* **EXERCISE OBJECTIVE**: Provide the number of lines of the records that include "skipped", with no other content.

* **PROVIDED DATA**:
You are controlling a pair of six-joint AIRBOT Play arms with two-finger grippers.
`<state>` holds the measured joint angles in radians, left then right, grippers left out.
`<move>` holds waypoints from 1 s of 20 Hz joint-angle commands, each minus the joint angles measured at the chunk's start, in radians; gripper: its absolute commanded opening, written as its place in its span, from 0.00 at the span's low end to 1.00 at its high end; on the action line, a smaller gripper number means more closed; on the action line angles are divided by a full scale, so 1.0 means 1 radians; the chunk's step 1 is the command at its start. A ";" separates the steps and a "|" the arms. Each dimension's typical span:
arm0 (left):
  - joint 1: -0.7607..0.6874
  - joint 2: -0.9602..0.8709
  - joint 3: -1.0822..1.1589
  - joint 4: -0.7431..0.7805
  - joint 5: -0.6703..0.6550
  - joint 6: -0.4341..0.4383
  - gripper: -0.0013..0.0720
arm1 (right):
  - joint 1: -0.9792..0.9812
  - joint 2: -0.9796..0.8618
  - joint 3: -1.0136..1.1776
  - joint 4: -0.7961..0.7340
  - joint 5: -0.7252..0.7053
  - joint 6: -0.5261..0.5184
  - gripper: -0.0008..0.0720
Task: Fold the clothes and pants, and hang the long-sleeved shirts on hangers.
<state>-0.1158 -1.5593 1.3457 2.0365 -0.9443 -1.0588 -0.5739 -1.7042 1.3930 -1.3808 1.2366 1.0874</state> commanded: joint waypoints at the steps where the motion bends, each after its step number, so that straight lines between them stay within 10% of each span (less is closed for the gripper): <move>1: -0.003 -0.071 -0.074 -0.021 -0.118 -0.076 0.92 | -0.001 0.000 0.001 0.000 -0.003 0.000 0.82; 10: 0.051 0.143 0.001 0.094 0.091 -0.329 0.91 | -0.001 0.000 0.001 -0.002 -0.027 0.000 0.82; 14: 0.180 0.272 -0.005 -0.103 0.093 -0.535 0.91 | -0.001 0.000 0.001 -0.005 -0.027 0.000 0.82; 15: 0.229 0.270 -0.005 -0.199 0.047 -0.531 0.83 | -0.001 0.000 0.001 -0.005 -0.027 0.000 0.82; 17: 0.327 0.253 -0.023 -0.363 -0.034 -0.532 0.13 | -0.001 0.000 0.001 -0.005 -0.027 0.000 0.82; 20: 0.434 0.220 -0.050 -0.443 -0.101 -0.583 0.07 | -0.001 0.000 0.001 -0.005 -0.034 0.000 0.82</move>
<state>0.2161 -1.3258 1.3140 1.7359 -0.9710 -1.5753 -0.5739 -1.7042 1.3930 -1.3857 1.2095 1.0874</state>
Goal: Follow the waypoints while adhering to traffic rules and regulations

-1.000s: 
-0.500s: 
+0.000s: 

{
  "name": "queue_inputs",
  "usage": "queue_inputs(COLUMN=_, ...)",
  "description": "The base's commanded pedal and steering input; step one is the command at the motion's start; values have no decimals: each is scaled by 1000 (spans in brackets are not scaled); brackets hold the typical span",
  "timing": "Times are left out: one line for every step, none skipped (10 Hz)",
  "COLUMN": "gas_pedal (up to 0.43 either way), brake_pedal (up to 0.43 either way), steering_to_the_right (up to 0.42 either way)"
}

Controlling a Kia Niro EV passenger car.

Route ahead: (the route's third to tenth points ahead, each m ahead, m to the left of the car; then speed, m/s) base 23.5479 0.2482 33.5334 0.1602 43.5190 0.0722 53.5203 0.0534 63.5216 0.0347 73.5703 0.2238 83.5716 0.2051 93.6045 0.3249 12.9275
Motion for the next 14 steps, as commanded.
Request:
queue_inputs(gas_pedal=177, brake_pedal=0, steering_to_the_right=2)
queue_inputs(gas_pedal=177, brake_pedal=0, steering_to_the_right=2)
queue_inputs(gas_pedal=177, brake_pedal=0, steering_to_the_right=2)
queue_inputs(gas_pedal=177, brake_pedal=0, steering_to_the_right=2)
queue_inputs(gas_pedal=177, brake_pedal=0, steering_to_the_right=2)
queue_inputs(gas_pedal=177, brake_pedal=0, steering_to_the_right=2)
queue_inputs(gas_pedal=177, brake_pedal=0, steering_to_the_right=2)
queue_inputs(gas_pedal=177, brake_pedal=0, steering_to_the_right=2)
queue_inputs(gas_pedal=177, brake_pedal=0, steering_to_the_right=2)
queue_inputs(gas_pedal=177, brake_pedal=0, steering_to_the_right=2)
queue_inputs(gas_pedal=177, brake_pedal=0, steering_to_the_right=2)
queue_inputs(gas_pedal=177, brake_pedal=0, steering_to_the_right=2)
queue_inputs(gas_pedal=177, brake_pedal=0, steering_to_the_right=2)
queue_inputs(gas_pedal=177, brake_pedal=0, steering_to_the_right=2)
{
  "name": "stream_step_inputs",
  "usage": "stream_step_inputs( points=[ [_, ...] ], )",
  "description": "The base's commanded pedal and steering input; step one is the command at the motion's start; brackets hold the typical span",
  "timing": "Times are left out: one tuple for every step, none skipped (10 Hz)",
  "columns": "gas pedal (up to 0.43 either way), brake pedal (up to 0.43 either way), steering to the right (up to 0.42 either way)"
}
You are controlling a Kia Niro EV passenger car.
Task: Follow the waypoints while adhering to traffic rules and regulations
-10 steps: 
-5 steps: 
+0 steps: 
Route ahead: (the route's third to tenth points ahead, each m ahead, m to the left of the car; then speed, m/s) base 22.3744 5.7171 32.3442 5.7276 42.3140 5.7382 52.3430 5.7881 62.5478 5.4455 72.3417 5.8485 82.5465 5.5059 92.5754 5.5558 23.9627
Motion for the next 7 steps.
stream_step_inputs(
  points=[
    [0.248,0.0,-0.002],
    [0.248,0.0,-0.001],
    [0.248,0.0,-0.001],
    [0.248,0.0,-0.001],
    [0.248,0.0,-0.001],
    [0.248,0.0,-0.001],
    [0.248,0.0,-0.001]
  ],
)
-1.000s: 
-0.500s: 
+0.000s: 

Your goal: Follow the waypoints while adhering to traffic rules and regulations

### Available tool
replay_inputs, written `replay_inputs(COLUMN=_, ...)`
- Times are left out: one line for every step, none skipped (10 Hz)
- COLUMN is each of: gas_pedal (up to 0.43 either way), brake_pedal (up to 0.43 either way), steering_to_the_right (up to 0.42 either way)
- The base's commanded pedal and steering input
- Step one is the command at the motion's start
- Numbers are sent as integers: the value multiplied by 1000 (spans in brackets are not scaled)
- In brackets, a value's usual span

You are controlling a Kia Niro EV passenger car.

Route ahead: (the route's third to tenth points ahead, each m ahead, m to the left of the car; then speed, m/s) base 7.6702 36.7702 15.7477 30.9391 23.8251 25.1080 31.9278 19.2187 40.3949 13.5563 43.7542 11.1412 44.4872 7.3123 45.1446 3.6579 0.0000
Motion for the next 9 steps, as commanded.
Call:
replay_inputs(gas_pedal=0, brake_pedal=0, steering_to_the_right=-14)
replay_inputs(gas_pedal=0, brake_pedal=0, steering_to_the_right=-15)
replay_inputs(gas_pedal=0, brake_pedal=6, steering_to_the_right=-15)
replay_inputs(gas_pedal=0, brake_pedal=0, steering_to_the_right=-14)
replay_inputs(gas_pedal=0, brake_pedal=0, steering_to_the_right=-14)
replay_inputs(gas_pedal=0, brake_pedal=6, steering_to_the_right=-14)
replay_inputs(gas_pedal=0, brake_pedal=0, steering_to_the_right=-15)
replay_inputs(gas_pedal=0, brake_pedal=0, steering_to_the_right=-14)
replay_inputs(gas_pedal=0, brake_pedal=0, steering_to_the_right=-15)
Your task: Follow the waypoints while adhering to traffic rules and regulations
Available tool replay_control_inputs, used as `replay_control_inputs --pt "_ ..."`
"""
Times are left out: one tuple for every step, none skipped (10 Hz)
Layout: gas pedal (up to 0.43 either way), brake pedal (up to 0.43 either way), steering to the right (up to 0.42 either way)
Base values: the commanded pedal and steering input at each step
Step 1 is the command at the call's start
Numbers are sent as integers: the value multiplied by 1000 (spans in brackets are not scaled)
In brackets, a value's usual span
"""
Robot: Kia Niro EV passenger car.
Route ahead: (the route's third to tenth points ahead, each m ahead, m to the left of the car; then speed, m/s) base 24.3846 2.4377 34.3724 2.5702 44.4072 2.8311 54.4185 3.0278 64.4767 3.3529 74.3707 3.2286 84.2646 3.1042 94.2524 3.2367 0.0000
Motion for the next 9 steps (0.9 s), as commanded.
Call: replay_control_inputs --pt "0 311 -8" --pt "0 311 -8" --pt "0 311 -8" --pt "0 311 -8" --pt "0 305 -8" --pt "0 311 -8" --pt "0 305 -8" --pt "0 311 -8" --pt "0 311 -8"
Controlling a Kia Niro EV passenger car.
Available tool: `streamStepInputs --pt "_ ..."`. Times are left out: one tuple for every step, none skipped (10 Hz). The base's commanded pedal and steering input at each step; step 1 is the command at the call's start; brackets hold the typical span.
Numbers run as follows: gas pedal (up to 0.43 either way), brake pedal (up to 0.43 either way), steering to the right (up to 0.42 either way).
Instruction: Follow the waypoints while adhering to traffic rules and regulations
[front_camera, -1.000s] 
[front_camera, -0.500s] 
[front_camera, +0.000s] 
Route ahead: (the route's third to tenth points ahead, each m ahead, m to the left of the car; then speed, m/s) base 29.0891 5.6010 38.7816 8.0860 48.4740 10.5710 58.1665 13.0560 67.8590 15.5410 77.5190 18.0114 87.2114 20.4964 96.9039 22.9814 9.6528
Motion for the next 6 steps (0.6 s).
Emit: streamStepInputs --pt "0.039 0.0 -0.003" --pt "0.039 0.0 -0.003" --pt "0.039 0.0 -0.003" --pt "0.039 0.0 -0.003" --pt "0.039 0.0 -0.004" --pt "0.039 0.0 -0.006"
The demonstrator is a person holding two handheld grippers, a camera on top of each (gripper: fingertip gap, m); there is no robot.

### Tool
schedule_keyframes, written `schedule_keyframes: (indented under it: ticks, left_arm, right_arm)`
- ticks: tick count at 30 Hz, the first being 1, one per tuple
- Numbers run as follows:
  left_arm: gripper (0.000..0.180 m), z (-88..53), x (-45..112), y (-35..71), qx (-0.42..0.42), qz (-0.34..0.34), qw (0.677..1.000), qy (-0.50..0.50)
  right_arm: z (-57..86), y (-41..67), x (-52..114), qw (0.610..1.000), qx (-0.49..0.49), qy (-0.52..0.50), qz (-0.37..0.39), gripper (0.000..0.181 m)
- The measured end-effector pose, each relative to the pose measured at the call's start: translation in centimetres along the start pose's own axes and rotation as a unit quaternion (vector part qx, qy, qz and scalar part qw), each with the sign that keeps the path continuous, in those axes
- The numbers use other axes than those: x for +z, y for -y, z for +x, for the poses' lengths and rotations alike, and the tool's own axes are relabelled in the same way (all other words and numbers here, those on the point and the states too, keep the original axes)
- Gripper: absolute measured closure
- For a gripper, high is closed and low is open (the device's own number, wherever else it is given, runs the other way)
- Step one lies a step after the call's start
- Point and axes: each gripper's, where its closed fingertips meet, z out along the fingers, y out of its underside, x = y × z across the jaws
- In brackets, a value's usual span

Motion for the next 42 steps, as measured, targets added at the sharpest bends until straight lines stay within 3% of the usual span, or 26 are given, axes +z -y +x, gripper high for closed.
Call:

* **PROBLEM SOLUTION**: 5